→ **What you should do**
Reprint every entry, character for character.

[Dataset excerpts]
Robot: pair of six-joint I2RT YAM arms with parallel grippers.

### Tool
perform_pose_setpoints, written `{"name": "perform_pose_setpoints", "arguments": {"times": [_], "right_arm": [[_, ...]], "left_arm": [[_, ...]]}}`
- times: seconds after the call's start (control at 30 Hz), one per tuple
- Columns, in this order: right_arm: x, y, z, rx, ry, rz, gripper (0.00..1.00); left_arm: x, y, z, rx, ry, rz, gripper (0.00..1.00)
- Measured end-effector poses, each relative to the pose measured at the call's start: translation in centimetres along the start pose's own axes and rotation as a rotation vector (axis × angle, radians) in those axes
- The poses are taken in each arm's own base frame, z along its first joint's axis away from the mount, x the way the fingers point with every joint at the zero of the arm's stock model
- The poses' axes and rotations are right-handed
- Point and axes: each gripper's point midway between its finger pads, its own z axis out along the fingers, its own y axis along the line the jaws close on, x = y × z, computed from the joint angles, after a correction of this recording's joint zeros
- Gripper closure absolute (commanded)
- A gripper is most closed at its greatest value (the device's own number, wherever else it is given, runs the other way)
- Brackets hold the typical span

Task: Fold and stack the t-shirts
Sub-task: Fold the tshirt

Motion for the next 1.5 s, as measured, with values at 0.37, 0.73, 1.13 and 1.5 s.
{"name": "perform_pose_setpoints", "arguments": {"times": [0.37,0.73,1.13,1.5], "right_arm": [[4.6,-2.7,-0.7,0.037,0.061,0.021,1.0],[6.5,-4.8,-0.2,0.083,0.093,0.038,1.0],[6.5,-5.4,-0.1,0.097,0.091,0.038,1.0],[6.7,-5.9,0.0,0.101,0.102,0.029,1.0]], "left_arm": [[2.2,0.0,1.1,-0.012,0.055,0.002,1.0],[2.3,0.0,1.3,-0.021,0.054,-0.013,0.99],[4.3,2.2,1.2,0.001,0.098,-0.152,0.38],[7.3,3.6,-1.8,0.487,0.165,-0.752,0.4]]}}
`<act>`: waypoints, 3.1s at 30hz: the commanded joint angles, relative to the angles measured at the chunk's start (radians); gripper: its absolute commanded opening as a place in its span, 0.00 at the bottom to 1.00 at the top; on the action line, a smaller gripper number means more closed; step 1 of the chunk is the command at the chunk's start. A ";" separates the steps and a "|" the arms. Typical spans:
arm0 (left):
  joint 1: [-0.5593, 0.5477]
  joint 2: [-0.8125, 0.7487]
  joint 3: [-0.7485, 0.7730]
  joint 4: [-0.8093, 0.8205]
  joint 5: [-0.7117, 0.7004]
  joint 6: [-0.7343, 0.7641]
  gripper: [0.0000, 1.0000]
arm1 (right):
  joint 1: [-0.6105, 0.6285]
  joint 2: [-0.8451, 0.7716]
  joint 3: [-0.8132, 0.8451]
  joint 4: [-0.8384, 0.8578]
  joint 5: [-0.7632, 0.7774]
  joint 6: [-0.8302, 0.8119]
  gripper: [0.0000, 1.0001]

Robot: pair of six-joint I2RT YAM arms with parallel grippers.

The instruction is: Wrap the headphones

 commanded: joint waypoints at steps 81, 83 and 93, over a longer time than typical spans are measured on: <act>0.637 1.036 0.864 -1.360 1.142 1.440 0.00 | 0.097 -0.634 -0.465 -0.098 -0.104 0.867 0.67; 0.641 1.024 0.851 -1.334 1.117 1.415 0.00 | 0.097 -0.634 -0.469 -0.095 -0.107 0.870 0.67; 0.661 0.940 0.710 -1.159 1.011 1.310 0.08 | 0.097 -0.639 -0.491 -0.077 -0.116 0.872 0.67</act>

→ **Your solution**
Robot: pair of six-joint I2RT YAM arms with parallel grippers.

### Tool
perform_pose_setpoints, written `{"name": "perform_pose_setpoints", "arguments": {"times": [_], "right_arm": [[_, ...]], "left_arm": [[_, ...]]}}`
- times: seconds after the call's start (control at 30 Hz), one per tuple
- Columns, in this order: right_arm: x, y, z, rx, ry, rz, gripper (0.00..1.00); left_arm: x, y, z, rx, ry, rz, gripper (0.00..1.00)
- Measured end-effector poses, each relative to the pose measured at the call's start: translation in centimetres along the start pose's own axes and rotation as a rotation vector (axis × angle, radians) in those axes
- The poses are taken in each arm's own base frame, z along its first joint's axis away from the mount, x the way the fingers point with every joint at the zero of the arm's stock model
- The poses' axes and rotations are right-handed
- Point and axes: each gripper's point midway between its finger pads, its own z axis out along the fingers, its own y axis along the line the jaws close on, x = y × z, computed from the joint angles, after a correction of this recording's joint zeros
- Gripper closure absolute (commanded)
- A gripper is most closed at its greatest value (the device's own number, wherever else it is given, runs the other way)
- Brackets hold the typical span

Task: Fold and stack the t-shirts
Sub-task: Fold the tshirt

Motion for the next 1.5 s, as measured, with values at 0.37, 0.73, 1.13 and 1.5 s.
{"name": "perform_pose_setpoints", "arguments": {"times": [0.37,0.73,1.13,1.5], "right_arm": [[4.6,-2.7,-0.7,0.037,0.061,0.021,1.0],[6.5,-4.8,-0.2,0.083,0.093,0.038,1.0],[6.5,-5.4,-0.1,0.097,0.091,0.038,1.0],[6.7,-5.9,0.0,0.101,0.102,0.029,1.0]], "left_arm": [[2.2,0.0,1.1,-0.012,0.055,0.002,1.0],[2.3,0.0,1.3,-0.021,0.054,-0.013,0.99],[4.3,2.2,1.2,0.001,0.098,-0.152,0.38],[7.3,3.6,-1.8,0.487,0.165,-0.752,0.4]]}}
`<act>`: waypoints, 3.1s at 30hz: the commanded joint angles, relative to the angles measured at the chunk's start (radians); gripper: its absolute commanded opening as a place in its span, 0.00 at the bottom to 1.00 at the top; on the action line, a smaller gripper number means more closed; step 1 of the chunk is the command at the chunk's start. A ";" separates the steps and a "|" the arms. Typical spans:
arm0 (left):
  joint 1: [-0.5593, 0.5477]
  joint 2: [-0.8125, 0.7487]
  joint 3: [-0.7485, 0.7730]
  joint 4: [-0.8093, 0.8205]
  joint 5: [-0.7117, 0.7004]
  joint 6: [-0.7343, 0.7641]
  gripper: [0.0000, 1.0000]
arm1 (right):
  joint 1: [-0.6105, 0.6285]
  joint 2: [-0.8451, 0.7716]
  joint 3: [-0.8132, 0.8451]
  joint 4: [-0.8384, 0.8578]
  joint 5: [-0.7632, 0.7774]
  joint 6: [-0.8302, 0.8119]
  gripper: [0.0000, 1.0001]

Robot: pair of six-joint I2RT YAM arms with parallel grippers.

The instruction is: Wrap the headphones

 commanded: joint waypoints at steps 81, 83 and 93, over a longer time than typical spans are measured on: <act>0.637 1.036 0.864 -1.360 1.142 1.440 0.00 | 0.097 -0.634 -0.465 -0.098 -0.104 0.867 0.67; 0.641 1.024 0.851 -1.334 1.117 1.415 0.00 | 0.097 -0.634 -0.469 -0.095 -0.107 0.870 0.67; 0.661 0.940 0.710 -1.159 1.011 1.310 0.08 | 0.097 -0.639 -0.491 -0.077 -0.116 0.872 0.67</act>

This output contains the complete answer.